Essendo una commedia, i toni leggeri e sopra le righe la fanno da padroni, ma sono un contraltare meraviglioso a una malinconia di fondo, un’oscurità che permea le storie di tutti i personaggi (tanto di Matthias quanto dei Gamberetti) e che viene tratteggiata proprio dai momenti allegri, spensierati, chiassosi ed eccessivi per poi emergere affilata e dolorosa nelle scene emotivamente più intense.

È un racconto di crescita. È la storia di ciò che i Gamberetti hanno insegnato a Matthias, ma anche di ciò che Matthias ha insegnato ai Gamberetti, perché perfino il gretto omofobo di inizio film scoprirà di avere in sé una profondità che lui stesso non sospettava.

Questo film non chiude certo gli occhi di fronte all’omofobia, che anzi è il tema principale, ma ha il raro pregio di raccontarla e stigmatizzarla mostrando la meravigliosa normalità dell’essere omosessuali. Costretto a trovarsi a contatto con quella realtà che aveva sempre trovato ripugnante, Matthias scopre persone generose, ironiche, insicure, bugiarde, divertenti, sagge, furbe, leali, determinate, a volte perfino a loro volta intolleranti. Scopre (colpo di scena!) delle persone assolutamente normali.

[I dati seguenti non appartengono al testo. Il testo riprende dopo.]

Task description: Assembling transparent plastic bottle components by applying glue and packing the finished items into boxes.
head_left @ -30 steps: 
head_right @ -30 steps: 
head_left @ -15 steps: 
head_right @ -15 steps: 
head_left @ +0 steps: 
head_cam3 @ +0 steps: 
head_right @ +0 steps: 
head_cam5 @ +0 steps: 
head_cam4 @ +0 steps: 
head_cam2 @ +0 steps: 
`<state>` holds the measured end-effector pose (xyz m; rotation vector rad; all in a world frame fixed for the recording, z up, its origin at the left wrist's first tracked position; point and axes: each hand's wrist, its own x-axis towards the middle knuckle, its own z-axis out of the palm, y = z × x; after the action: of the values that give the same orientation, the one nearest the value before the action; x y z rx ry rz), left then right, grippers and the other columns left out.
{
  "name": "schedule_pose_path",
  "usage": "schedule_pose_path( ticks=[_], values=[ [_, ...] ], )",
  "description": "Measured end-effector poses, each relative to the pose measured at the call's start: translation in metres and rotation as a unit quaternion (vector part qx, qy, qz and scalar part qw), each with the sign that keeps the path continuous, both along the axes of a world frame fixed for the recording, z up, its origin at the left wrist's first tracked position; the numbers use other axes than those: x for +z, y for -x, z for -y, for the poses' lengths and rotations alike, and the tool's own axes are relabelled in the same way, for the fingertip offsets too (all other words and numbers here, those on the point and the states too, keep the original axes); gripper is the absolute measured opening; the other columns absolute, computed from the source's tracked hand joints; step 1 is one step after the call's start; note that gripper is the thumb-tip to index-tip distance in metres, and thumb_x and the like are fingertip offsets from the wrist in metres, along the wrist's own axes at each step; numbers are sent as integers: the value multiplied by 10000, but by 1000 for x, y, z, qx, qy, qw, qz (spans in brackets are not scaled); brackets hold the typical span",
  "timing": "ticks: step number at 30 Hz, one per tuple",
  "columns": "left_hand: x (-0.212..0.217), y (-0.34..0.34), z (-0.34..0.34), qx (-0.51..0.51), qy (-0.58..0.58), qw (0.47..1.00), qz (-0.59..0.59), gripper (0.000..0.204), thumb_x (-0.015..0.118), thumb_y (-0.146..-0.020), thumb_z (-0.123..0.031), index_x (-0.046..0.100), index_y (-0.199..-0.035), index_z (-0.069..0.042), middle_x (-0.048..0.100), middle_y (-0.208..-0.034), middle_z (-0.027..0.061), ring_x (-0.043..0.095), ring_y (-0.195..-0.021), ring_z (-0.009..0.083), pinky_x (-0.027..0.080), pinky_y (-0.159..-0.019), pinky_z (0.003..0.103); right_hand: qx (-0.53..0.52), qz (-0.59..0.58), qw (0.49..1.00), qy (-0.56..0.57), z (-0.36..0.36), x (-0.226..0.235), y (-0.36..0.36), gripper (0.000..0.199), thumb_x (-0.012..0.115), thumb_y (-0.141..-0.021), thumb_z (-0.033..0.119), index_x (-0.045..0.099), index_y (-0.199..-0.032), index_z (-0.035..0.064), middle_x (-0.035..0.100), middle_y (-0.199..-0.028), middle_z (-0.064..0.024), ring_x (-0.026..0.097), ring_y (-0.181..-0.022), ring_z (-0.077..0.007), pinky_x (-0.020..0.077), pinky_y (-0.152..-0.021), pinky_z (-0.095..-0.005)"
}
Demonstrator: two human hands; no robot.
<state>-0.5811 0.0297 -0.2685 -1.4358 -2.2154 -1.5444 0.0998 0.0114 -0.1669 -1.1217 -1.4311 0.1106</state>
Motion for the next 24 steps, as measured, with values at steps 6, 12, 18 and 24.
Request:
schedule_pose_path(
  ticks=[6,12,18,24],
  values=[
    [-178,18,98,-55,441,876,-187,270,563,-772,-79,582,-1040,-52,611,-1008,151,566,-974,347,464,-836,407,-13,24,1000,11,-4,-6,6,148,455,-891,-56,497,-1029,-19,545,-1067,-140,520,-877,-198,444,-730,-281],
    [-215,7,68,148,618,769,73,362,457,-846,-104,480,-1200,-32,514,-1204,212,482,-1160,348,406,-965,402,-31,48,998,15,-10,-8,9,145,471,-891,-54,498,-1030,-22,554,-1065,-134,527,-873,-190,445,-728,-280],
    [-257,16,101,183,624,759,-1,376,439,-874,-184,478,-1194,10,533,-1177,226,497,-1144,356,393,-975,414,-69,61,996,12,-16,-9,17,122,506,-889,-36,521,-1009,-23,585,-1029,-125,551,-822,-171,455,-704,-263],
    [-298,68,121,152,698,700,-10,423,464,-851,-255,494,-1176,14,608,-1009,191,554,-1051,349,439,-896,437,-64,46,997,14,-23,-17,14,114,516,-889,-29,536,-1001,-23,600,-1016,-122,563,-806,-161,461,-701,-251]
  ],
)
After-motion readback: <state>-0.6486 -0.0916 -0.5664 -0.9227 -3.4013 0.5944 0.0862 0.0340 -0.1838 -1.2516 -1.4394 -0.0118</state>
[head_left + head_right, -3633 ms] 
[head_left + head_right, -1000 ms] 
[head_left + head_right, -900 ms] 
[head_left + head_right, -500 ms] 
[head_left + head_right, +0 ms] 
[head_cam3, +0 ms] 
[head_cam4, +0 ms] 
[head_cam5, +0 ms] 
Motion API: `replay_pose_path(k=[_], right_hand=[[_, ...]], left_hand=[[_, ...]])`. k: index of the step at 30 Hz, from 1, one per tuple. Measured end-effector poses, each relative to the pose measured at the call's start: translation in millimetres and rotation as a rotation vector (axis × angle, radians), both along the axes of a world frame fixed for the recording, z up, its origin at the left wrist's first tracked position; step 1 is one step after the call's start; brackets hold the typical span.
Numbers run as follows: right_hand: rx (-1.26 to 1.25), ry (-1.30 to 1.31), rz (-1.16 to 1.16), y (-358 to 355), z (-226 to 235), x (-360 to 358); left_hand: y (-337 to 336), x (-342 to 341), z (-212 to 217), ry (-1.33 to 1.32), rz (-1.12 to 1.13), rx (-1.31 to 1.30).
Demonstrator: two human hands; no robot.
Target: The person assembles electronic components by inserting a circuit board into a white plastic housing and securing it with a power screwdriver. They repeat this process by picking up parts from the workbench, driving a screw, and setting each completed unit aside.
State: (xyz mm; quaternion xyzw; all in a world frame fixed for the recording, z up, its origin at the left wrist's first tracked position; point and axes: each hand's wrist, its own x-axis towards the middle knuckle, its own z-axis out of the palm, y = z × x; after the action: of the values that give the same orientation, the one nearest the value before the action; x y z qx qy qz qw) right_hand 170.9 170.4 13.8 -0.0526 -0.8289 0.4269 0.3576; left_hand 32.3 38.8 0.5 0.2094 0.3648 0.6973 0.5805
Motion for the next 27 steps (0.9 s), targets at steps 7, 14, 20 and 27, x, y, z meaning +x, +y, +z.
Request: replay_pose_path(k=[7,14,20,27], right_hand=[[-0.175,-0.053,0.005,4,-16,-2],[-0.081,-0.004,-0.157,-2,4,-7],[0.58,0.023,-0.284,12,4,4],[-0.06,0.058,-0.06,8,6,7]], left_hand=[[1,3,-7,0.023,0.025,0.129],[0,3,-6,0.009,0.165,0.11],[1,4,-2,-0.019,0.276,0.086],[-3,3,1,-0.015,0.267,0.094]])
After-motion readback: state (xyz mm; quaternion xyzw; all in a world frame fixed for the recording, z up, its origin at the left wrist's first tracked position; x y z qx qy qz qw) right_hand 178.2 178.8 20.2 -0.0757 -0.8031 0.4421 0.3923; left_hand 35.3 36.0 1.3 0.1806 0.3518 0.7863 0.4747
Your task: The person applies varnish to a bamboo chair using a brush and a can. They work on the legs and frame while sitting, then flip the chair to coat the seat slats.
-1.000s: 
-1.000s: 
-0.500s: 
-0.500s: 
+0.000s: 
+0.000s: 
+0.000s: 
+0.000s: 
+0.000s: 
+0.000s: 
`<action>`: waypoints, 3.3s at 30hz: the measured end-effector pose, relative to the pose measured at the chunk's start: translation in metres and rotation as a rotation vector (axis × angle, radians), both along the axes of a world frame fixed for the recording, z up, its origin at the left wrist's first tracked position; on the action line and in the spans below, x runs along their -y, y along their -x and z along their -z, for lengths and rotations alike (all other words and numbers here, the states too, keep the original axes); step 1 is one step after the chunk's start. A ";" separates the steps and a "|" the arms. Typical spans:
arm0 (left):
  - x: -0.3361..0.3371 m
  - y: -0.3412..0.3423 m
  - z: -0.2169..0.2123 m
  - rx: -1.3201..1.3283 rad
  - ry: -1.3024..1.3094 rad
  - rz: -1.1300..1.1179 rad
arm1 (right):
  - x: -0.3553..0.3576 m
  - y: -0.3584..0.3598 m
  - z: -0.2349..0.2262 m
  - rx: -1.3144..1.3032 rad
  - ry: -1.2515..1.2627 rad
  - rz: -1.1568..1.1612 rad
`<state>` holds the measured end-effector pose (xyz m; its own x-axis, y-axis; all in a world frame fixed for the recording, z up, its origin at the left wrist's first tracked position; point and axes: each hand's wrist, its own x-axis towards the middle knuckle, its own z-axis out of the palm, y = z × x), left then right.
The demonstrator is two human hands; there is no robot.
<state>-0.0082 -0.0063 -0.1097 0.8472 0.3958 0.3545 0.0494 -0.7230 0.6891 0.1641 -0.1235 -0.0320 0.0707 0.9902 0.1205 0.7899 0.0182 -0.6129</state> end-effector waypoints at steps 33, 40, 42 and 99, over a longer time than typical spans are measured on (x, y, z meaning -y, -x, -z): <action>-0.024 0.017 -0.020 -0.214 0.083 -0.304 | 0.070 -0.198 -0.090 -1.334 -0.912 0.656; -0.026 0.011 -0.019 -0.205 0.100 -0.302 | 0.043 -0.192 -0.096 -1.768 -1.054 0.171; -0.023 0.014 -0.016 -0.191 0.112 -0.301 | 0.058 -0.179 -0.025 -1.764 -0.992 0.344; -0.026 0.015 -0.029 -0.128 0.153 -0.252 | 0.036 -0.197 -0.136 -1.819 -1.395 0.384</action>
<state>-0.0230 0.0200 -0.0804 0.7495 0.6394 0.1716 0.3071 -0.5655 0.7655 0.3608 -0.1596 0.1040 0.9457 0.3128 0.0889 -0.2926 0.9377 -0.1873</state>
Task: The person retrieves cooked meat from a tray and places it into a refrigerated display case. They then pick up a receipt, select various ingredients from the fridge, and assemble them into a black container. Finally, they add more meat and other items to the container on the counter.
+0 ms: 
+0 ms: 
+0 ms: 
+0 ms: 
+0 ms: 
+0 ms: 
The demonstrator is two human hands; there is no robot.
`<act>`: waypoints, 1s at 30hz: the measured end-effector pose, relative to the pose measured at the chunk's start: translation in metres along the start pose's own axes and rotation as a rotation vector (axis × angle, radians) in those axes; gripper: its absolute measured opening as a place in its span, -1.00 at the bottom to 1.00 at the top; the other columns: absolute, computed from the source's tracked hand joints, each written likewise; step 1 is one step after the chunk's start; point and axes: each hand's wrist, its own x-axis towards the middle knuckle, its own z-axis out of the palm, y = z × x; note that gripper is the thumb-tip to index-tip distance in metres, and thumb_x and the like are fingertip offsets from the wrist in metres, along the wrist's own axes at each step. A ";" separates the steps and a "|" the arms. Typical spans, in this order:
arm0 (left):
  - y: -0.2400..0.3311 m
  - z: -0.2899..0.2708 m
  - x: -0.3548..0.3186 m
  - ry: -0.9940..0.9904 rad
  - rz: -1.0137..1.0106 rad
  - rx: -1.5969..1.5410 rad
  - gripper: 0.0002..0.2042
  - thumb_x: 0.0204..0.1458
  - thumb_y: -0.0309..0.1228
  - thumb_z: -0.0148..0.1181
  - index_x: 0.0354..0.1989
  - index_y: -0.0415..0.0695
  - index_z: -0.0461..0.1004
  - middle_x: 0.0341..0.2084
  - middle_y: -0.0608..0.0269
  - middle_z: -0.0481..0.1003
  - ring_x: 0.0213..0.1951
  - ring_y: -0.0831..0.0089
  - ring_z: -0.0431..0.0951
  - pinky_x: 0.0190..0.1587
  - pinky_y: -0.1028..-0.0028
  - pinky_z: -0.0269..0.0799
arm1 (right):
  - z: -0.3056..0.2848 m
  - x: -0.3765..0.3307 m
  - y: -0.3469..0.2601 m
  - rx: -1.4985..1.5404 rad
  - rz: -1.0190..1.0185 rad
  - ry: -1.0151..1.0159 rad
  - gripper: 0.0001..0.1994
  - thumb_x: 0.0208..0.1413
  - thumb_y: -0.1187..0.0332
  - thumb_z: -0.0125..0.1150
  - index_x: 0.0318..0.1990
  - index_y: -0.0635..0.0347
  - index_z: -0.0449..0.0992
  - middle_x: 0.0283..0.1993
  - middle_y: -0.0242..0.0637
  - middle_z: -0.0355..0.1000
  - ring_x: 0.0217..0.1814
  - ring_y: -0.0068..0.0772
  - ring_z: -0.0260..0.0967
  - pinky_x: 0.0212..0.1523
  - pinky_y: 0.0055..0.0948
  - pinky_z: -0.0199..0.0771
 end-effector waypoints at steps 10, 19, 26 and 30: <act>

Ho doppiato uno dei Gamberetti: Cedric, sposato con un uomo che lo ama ma che lo vorrebbe lontano dallo sport per concentrarsi sul lavoro e sui due figli che la coppia sta crescendo. La sua linea narrativa è una delle più divertenti, quindi non mi dilungo oltre, ma una cosa posso dirla: doppiare questo film, entrare in acqua coi Gamberetti Paillettati, non è stato solo divertente. È stato illuminante. Perché il messaggio del film arriva forte e chiaro:

di fronte all’amore, all’amicizia, all’inseguire i propri sogni, l’unico “diverso”, l’unico “anormale” è chi si chiude nella propria intolleranza.